Task instructions = Within the data below, determine how many lines contain "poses" and supply only that figure.
========================================================================
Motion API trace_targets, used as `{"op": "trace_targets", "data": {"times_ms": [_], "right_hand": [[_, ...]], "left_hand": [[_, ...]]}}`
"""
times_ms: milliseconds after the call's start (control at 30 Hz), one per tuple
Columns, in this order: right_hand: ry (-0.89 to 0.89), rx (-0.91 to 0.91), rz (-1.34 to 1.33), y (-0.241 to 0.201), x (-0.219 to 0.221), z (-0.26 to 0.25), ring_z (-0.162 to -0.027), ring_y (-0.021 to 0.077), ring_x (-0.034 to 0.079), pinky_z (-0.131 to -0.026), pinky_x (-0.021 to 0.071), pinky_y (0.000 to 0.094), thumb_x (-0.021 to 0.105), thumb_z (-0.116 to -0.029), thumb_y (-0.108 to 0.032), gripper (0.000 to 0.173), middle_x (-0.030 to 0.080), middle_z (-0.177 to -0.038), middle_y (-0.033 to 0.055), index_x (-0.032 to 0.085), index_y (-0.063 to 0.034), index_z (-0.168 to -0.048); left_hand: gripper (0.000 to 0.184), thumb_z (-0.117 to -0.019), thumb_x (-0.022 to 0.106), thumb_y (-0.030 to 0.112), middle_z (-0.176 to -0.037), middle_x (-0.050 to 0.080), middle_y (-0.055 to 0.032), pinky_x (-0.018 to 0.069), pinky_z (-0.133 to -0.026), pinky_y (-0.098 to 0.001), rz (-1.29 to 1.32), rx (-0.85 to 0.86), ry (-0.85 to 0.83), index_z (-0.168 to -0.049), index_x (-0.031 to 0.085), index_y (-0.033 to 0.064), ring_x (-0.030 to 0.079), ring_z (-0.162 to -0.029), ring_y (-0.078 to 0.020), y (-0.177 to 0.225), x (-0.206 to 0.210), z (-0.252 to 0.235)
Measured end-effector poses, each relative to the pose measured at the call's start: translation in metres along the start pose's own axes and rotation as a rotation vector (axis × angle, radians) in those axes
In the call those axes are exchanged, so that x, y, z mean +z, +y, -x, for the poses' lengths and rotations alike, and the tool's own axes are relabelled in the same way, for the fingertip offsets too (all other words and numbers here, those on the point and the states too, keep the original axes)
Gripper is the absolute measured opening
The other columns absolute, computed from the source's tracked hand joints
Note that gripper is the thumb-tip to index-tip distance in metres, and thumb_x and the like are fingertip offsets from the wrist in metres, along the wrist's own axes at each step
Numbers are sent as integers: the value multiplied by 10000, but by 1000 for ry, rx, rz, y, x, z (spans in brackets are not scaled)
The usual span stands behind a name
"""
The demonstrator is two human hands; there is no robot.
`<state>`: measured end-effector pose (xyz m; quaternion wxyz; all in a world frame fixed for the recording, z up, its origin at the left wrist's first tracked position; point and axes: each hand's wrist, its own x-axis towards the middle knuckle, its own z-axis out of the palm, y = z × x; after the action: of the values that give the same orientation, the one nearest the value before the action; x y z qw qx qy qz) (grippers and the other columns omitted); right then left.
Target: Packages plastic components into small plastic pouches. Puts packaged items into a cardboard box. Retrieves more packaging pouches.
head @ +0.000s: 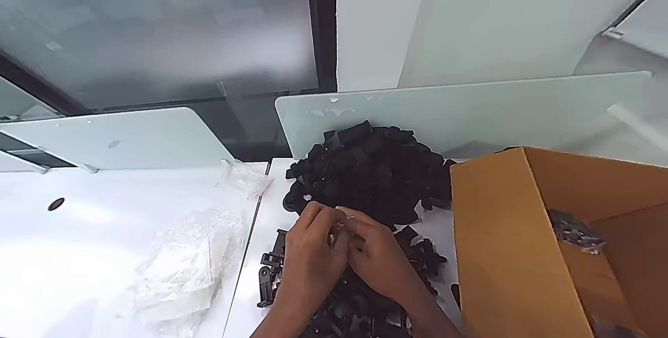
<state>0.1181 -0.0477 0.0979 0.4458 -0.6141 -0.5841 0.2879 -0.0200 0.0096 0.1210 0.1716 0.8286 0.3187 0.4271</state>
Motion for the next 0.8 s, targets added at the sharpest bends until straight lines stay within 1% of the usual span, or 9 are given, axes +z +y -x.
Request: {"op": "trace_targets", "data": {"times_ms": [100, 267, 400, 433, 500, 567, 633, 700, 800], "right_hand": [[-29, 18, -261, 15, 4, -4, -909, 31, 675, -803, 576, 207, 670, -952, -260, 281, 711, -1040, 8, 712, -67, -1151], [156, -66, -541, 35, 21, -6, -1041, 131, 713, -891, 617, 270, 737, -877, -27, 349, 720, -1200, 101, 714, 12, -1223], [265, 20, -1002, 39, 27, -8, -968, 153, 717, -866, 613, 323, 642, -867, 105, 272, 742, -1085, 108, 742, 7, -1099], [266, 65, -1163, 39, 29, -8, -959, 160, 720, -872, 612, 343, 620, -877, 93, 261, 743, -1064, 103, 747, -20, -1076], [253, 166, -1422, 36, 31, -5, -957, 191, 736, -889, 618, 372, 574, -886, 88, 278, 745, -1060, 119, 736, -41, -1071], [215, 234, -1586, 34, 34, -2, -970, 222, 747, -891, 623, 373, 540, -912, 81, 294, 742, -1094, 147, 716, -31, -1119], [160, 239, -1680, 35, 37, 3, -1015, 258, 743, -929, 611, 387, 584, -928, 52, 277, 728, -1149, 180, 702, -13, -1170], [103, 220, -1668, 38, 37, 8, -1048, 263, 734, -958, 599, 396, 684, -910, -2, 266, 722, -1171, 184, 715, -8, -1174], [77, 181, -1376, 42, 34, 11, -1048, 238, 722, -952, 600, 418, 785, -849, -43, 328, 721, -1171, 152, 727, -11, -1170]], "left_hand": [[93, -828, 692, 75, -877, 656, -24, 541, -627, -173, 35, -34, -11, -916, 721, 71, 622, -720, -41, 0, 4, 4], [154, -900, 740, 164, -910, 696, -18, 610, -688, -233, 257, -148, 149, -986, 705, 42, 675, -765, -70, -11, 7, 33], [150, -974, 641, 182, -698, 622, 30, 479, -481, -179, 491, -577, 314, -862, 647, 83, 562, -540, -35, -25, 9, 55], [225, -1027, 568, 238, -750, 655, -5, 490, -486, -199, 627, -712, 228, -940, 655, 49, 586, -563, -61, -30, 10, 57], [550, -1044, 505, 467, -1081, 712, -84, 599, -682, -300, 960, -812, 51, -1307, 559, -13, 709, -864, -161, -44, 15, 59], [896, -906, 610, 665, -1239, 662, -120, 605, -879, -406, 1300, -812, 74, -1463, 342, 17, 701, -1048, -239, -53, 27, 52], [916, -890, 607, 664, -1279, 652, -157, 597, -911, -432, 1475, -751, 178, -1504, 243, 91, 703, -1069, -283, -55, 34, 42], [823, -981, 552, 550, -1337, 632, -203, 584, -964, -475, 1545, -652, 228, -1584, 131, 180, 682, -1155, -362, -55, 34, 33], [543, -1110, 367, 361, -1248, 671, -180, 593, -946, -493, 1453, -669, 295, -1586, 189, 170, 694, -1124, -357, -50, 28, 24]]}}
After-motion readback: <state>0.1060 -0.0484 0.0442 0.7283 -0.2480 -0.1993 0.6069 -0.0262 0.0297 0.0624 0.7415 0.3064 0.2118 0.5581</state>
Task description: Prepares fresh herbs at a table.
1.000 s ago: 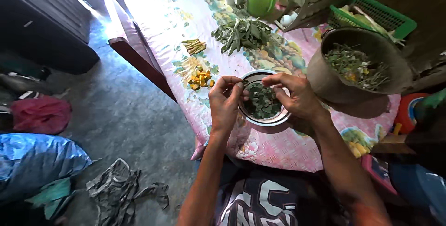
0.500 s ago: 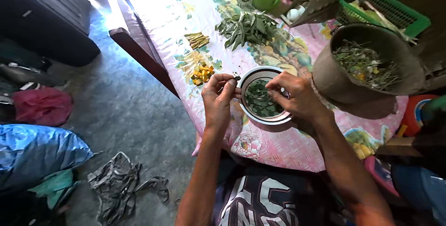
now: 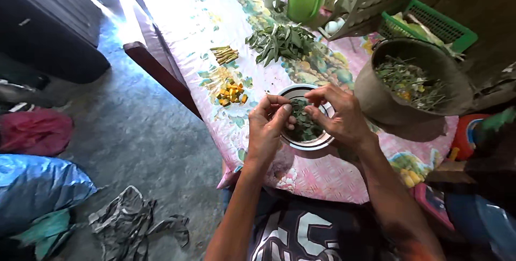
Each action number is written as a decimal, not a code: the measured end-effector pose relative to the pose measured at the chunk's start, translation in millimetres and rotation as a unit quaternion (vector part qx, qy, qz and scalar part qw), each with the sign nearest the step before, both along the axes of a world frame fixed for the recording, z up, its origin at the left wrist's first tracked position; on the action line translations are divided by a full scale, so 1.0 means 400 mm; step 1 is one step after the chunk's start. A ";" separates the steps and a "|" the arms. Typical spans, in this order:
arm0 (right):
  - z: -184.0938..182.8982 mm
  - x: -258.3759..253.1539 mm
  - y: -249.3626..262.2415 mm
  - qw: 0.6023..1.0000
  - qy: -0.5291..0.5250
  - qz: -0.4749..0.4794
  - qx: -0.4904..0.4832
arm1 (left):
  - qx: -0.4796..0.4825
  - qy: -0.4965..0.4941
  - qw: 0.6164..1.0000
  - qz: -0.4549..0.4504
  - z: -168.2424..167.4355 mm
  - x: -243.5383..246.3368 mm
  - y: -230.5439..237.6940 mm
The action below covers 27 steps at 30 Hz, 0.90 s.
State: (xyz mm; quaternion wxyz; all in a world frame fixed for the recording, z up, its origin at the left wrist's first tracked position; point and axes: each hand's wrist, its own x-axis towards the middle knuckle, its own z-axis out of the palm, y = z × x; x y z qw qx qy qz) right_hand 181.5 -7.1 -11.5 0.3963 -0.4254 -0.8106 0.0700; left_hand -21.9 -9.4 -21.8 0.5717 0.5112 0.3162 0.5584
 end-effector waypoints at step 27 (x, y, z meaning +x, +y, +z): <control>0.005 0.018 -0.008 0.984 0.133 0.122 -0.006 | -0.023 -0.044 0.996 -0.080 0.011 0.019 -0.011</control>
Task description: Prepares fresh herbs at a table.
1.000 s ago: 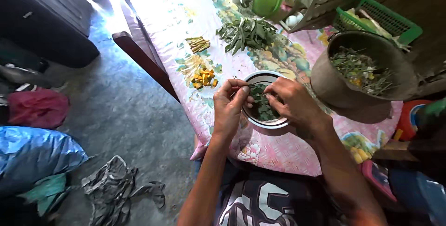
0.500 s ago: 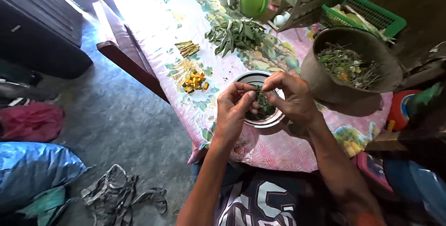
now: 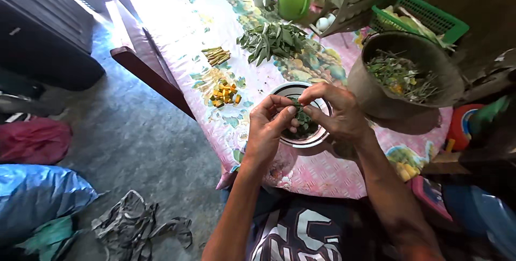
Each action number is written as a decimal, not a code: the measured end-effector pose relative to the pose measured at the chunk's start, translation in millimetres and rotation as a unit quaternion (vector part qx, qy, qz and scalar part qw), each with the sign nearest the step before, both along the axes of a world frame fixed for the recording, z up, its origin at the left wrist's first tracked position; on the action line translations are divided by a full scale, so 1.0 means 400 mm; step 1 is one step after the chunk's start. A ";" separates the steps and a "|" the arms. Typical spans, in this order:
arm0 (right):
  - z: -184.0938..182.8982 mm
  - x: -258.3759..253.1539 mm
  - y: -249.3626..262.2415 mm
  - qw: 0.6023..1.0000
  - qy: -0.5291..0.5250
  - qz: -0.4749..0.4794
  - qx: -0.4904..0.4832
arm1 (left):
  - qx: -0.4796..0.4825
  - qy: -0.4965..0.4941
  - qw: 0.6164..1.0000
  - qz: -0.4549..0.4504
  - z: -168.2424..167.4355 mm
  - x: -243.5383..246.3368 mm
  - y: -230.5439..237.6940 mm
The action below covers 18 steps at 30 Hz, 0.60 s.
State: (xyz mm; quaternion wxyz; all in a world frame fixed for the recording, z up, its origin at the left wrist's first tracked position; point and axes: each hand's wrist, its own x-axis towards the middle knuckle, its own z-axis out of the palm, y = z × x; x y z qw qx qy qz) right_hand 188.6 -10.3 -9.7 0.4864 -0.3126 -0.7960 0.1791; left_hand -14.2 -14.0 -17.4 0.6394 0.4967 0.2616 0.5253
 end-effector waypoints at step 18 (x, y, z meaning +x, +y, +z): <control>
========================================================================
Answer to the exercise = 2